Hay aniversarios que se celebran con números. Sin embargo, hay otros que se celebran con memoria. Este martes 26, el Criadero de Cereales que la Asociación de Cooperativas Argentinas posee en Cabildo cumple cincuenta años. Medio siglo. Una cifra que impresiona por sí sola, pero que cobra verdadero sentido cuando se la mira a través de las personas que le dieron vida, esfuerzo y horizonte.
Porque detrás de cada variedad de trigo, detrás de cada ensayo y de cada surco sembrado con esperanza, hay nombres propios. Y uno de ellos, imposible de soslayar, es el del ingeniero agrónomo Rubén Miranda.
Se diría que Miranda nació con el campo escrito en la piel. Hijo de productores de la colonia La Carlota, cerca de Mayor Buratovich, aprendió desde niño que la tierra puede ser áspera y generosa al mismo tiempo. Allí, en el sur bonaerense donde el viento suele poner a prueba la perseverancia humana, descubrió que la agricultura no era apenas un modo de vida, sino una tarea permanente de aprendizaje y superación.
Quizás por eso eligió estudiar para ingeniero agrónomo en la Universidad Nacional del Sur. Se graduó en 1972, pero su verdadera obra recién comenzaba.
La vida suele abrir puertas inesperadas. Rubén tenía acordado incorporarse a una empresa privada, pero una beca en el INTA Hilario Ascasubi cambió su destino. Allí encontró a quien sería un maestro decisivo, el ingeniero danés Hans Aage Olsen, uno de los pioneros del mejoramiento genético del trigo en Argentina. Fue Olsen quien le mostró un camino distinto y quien más tarde lo convocó a sumarse a un proyecto que nacía con modestia y grandes sueños: el futuro Criadero de Cereales de ACA.
No era una decisión sencilla. Sin embargo, eligió la posibilidad de construir desde cero y pensar en los productores. Y así comenzó una historia que quedaría inseparablemente unida al Criadero de Cabildo.
Durante décadas, Rubén Miranda no sólo investigó o dirigió.
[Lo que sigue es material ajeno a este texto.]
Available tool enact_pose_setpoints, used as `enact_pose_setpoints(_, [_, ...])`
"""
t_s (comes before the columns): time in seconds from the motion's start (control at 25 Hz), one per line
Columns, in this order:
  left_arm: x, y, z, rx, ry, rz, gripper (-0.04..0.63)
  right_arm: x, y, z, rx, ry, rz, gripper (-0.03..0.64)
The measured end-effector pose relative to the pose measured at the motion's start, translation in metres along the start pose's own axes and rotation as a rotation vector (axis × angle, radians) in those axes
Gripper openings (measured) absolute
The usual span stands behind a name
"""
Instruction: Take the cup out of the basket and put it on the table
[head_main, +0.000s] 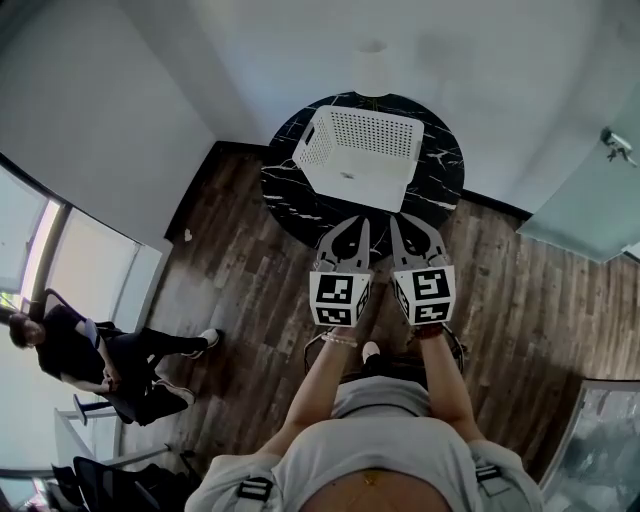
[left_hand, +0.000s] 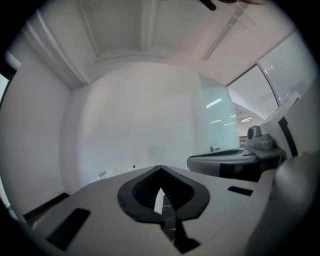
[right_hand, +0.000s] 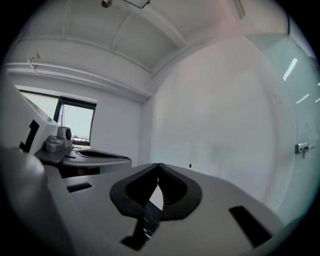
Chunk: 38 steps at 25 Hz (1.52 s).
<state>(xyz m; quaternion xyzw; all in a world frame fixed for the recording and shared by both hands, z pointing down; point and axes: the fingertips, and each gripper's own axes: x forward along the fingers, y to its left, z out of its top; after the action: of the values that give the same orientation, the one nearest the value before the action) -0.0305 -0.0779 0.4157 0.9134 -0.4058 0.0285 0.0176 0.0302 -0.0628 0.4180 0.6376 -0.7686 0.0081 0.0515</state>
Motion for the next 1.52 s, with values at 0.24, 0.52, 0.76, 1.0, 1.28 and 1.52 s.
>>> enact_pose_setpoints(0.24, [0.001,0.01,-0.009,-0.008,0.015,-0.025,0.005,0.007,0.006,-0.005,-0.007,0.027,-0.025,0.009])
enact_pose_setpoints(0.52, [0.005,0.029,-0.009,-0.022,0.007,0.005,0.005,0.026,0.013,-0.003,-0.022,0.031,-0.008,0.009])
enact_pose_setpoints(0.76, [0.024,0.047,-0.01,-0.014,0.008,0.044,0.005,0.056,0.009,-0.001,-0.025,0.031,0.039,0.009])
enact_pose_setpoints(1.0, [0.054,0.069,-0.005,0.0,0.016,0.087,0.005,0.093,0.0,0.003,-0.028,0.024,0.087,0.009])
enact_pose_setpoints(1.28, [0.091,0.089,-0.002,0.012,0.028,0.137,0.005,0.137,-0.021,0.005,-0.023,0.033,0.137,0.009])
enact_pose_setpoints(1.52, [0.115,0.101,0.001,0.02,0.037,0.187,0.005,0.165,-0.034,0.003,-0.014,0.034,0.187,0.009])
Formó personas. Enseñó durante más de treinta años en la Universidad Nacional del Sur, en la cátedra de Mejoramiento Vegetal, sembrando conocimiento en generaciones de agrónomos. En el Criadero construyó algo más profundo que una estructura técnica. Consolidó una cultura de trabajo basada en la seriedad, la austeridad y la búsqueda constante de excelencia.

Quienes trabajaron a su lado, por caso los ingenieros Armando Junquera y Guillermo Gullace, recuerdan su personalidad firme, su disciplina casi monacal y su claridad de rumbo. Pero él, fiel a su estilo sobrio, jamás hablaba de éxitos individuales. Cuando recibió la Espiga de Oro, en 2010, relativizó el reconocimiento con una frase que lo define por completo: “en el mejoramiento genético -decía- los logros nunca son de una sola persona”.
Acaso allí resida una de las enseñanzas más valiosas que deja su trayectoria; porque el Criadero de Cereales de ACA no nació ni creció por obra de individualidades aisladas. Como toda construcción cooperativa, fue y es una tarea compartida. Una obra colectiva donde la ciencia, la producción y el compromiso humano encuentran un punto de encuentro.
Rubén Miranda se retiró en 2019 después de casi medio siglo de dedicación. Quería disfrutar más de su familia, de María Teresa, de sus hijos y de sus nietos. Pero el destino interrumpió ese tiempo esperado con su fallecimiento, ocurrido el 29 de octubre de aquel mismo año. Sin embargo, hay vidas que no terminan cuando concluye su existencia física. Quedan sus huellas en las variedades que ayudó a desarrollar; en las investigaciones que impulsó; en los colegas que formó; y quedan también en cada productor que, quizá sin saberlo, sembró semillas nacidas de aquella pasión silenciosa y perseverante.
Cuando este martes 26 el Criadero de Cereales de ACA en Cabildo celebre sus cincuenta años, no será solamente un cumpleaños institucional. Será la celebración de una idea. La certeza de que la ciencia puesta al servicio de la producción puede transformar realidades. La convicción de que el cooperativismo también se expresa en laboratorios, parcelas y equipos de trabajo comprometidos. Y el homenaje a hombres como Rubén Miranda, para quienes el trigo nunca fue simplemente un cultivo, fue también una vocación y una responsabilidad.
Por eso, como dicen quienes lo conocieron, fue -quizá desde siempre- su destino.